Chapter 6

The anatomy of a link – What makes a goo (and bad) link

Not all links are created equal.

One part of the Google algorithm is the number of links pointing at your website, but it
would be foolish to make this a raw number and not take into account the quality of
those links. Otherwise, it would just be a free for all, and everyone would be trying to
get as many links as they can with no regard for the quality of those links.

As mentioned earlier, back in the early days of search engine optimization, it pretty
much was a free for all because the search engines were not as good at determining the
quality of a link. As search engines have become more advanced, they have been able to
expand the link-related signals they can use beyond raw numbers.

Search engines can look at a number of factors in combination to give them an indicator
of quality. More to the point, search engines can attemtpt to understand whether the
link is likely to be a genuine, editorially-given link, or a spammy link. These factors
are outlined in more detail below.

There is something important to remember here, though: it isn’t really the link itself
you care about (to a certain degree). It is the page and the domain you are getting the
link from which we care about right now. Once we know what these factors are, it helps
set the scene for the types of links you should (and shouldn’t) be getting for your own
website.

Before diving into the finer details of links and linking pages, let’s look more broadly
at what makes a good link. To me, there are three broad elements of a link:

  • Trust
  • Diversity
  • Relevance

If you can get a link that ticks off all three of these, you’re into a winner!
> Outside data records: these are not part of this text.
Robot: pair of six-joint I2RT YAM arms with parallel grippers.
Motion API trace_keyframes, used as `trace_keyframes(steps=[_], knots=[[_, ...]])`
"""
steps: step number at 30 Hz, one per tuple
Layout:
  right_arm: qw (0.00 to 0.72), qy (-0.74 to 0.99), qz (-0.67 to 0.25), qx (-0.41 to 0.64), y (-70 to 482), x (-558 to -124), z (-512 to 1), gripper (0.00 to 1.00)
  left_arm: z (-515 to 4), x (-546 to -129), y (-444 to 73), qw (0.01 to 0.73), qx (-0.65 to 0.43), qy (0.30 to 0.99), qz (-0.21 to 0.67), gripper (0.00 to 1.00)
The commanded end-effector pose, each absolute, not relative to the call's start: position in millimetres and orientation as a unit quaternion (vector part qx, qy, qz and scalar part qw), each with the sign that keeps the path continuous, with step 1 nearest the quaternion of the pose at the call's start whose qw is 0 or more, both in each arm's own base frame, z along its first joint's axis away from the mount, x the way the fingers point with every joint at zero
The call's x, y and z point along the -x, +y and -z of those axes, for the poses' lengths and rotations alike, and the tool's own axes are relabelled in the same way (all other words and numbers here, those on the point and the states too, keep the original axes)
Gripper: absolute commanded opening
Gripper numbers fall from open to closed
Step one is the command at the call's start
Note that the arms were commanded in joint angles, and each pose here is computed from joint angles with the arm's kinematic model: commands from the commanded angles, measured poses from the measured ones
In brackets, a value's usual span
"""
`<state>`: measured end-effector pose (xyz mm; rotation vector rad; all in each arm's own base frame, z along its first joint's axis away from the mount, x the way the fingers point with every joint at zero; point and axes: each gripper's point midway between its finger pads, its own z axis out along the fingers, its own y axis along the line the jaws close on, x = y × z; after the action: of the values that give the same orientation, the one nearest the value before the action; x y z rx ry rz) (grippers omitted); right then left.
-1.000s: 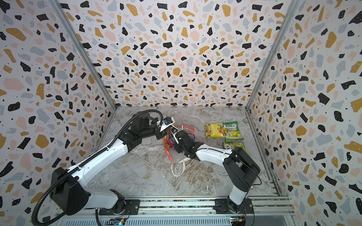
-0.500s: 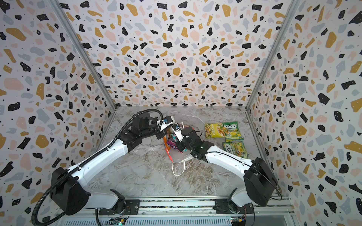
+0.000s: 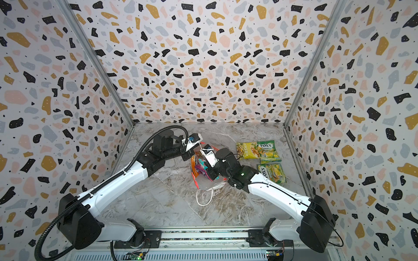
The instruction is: Take the snacks out of the paper bag
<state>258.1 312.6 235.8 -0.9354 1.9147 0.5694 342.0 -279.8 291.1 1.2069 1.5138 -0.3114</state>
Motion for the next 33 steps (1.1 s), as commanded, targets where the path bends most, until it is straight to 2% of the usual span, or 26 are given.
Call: trace_keyframes(steps=[1, 21, 33], knots=[[0.516, 0.702, -0.282, 0.403, 321, -238, -301, 0.0, -319, -358, -266, 0.603, -0.47, 0.637, 0.102, 0.0], [0.469, 0.752, -0.227, 0.405, 341, -277, -216, 0.0, -331, -348, -269, 0.621, -0.468, 0.616, 0.124, 0.0], [0.458, 0.73, -0.218, 0.459, 348, -259, -204, 0.0, -331, -352, -271, 0.618, -0.461, 0.623, 0.131, 0.0]])
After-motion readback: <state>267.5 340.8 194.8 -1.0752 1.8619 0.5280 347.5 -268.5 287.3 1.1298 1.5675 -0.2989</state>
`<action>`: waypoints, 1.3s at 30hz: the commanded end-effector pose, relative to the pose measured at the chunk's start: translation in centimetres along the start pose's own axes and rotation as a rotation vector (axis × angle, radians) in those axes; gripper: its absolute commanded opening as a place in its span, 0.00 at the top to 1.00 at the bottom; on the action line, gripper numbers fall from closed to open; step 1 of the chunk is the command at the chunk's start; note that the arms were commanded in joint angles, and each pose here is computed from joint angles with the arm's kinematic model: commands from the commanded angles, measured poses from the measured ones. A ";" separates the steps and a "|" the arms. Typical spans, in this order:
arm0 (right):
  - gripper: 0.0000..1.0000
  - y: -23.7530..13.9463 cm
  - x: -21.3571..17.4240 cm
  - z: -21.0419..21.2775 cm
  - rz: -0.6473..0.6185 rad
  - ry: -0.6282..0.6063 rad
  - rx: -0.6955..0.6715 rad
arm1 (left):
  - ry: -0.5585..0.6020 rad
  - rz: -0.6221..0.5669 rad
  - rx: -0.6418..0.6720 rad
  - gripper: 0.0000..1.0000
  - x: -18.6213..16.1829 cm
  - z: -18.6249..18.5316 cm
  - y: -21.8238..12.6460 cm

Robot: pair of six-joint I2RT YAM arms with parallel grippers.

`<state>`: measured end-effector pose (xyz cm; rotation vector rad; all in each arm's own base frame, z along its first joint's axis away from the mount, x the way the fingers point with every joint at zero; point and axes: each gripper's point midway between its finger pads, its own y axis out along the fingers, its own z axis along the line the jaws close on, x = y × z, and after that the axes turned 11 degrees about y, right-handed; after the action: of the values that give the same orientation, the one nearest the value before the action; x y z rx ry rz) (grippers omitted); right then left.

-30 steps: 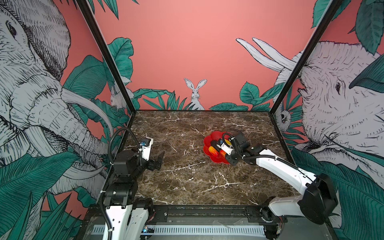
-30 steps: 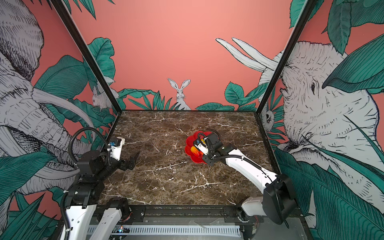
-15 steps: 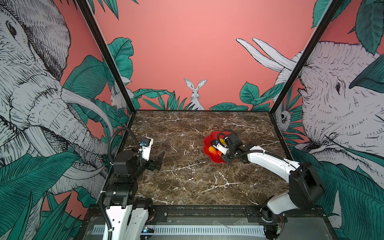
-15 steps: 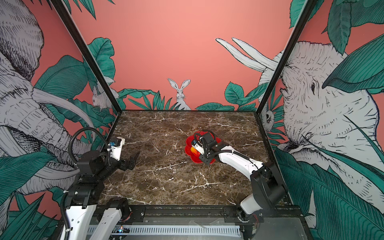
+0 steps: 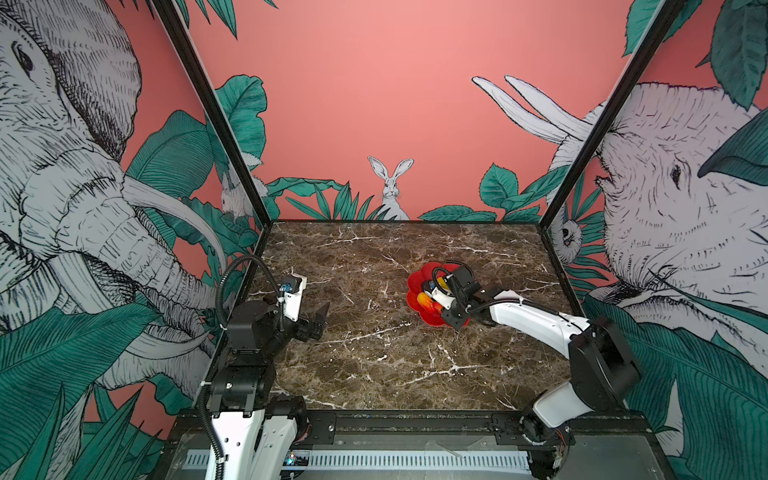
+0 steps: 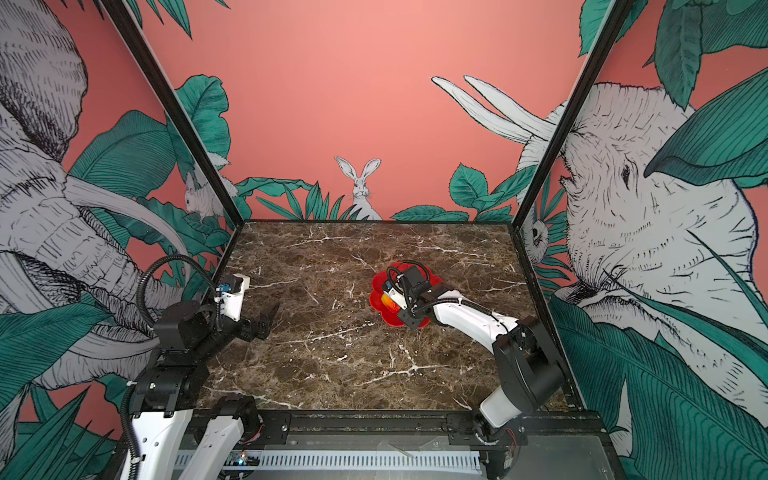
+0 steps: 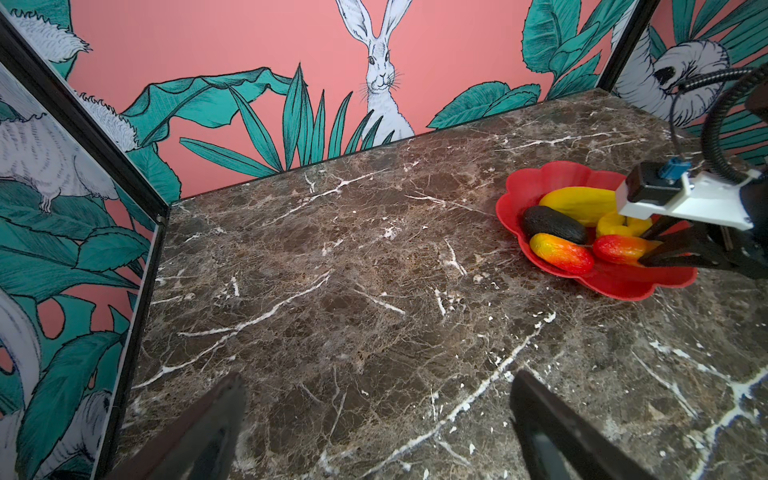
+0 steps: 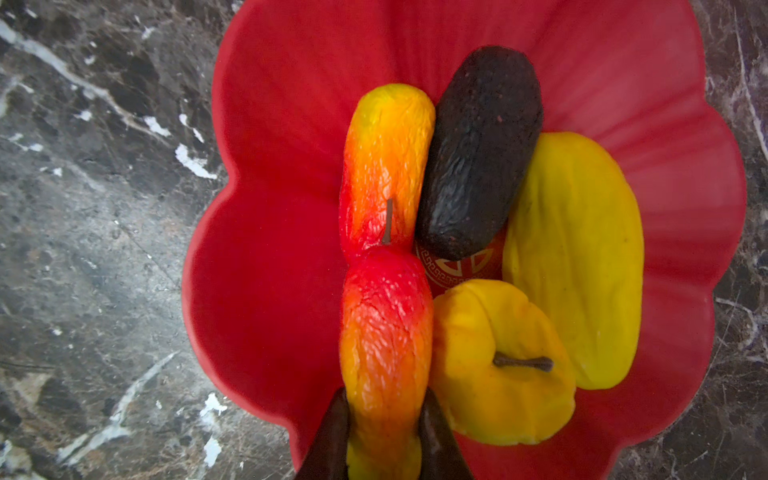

You
shouldn’t obsess over doing so, but you should always have it in the back of your
mind.

Elements of a link that affect its quality

We must also consider which elements of a link itself the search engines can use to
assess its quality and relevance. They can then decide how much link equity to pass
across that link.

Again, many of these elements are part of the “reasonable surfer” model and may include
things such as:

  • The position of the link on the page (e.g., in the body, footer, sidebar, etc.)
  • Font size / color of the link
  • If the link is within a list, and the position within that list
  • If the link is text or an image, if it is an image, how big that image is
  • Number of words used as the anchor text

We’ll look at more of these elements later.

For now, here’s the basic anatomy of a link:

URL

The most important part of a link is the URL that is contained within it. If the URL
is one that points to your website, then you’ve built a link. At first glance, you
may not realize that the URL can affect the quality and trust that Google put into
that link, but it can have quite a big effect.

For example if the link is pointing to a URL that is one of the following:

  • Goes through lots of redirects
  • Is blocked by a robots.txt file
  • Is a spammy page (e.g., keyword stuffed, sells links, machine generated)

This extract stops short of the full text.